= AIM OF THE TASK =
Beneath this instruction is a listing; write out exactly the line that contains "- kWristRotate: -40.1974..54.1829" and each line after it to the last.

★ ★ ★ ★ ★ ★ ★

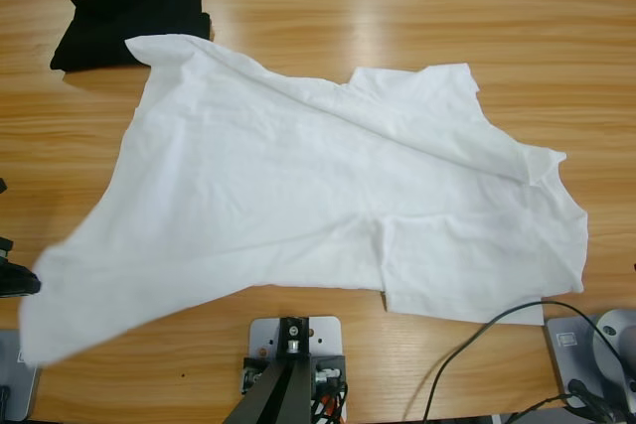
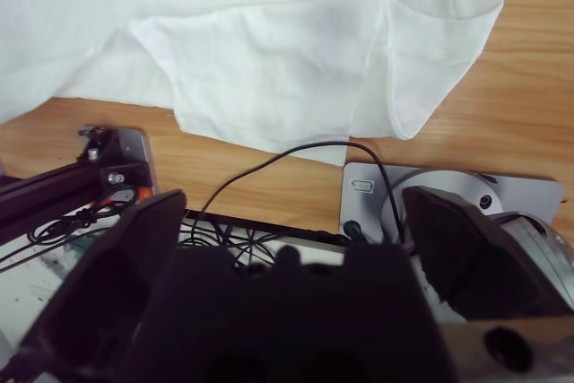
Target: Fold clothes
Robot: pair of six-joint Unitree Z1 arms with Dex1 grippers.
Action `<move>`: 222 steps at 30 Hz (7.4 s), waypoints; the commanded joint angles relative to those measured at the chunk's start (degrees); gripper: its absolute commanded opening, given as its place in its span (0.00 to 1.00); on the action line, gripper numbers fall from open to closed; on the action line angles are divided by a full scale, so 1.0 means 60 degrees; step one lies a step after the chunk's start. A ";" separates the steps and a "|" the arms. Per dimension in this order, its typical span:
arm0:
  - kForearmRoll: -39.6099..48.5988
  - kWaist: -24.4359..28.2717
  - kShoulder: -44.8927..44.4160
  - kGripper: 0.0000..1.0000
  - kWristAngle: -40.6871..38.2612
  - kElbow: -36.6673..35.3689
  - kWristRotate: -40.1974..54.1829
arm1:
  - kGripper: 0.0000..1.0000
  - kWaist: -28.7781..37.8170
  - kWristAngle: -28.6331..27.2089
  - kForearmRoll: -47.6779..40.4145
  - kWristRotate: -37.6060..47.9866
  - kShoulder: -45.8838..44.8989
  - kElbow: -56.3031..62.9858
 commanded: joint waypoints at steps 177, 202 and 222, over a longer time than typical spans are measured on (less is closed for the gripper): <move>0.1282 0.2995 0.2399 0.99 0.3063 -0.2919 0.5288 | 0.98 0.2137 -0.0660 -0.2377 0.1157 -0.0058 0.1668; -0.2392 0.5620 0.1906 0.76 -0.3186 0.0277 0.5725 | 0.98 0.2137 -0.0655 -0.2409 0.1128 -0.0126 0.1726; -0.4457 0.5737 0.2636 0.83 -0.4548 0.1643 0.6071 | 0.98 0.2137 -0.0646 -0.2415 0.1128 -0.0035 0.1738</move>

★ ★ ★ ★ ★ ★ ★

= TASK ANSWER =
  - kWristRotate: -40.1974..54.1829
arm1:
  - kGripper: 0.0000..1.0000
  - kWaist: -28.7781..37.8170
  - kWristAngle: -28.6331..27.2089
  - kForearmRoll: -47.6779..40.4145
  - kWristRotate: -37.6060..47.9866
  - kShoulder: -45.8838..44.8989
  - kElbow: -56.3031..62.9858
 commanded: joint waypoints at steps 177, 202 and 222, over a longer time than typical spans are measured on (less is closed for the gripper): <move>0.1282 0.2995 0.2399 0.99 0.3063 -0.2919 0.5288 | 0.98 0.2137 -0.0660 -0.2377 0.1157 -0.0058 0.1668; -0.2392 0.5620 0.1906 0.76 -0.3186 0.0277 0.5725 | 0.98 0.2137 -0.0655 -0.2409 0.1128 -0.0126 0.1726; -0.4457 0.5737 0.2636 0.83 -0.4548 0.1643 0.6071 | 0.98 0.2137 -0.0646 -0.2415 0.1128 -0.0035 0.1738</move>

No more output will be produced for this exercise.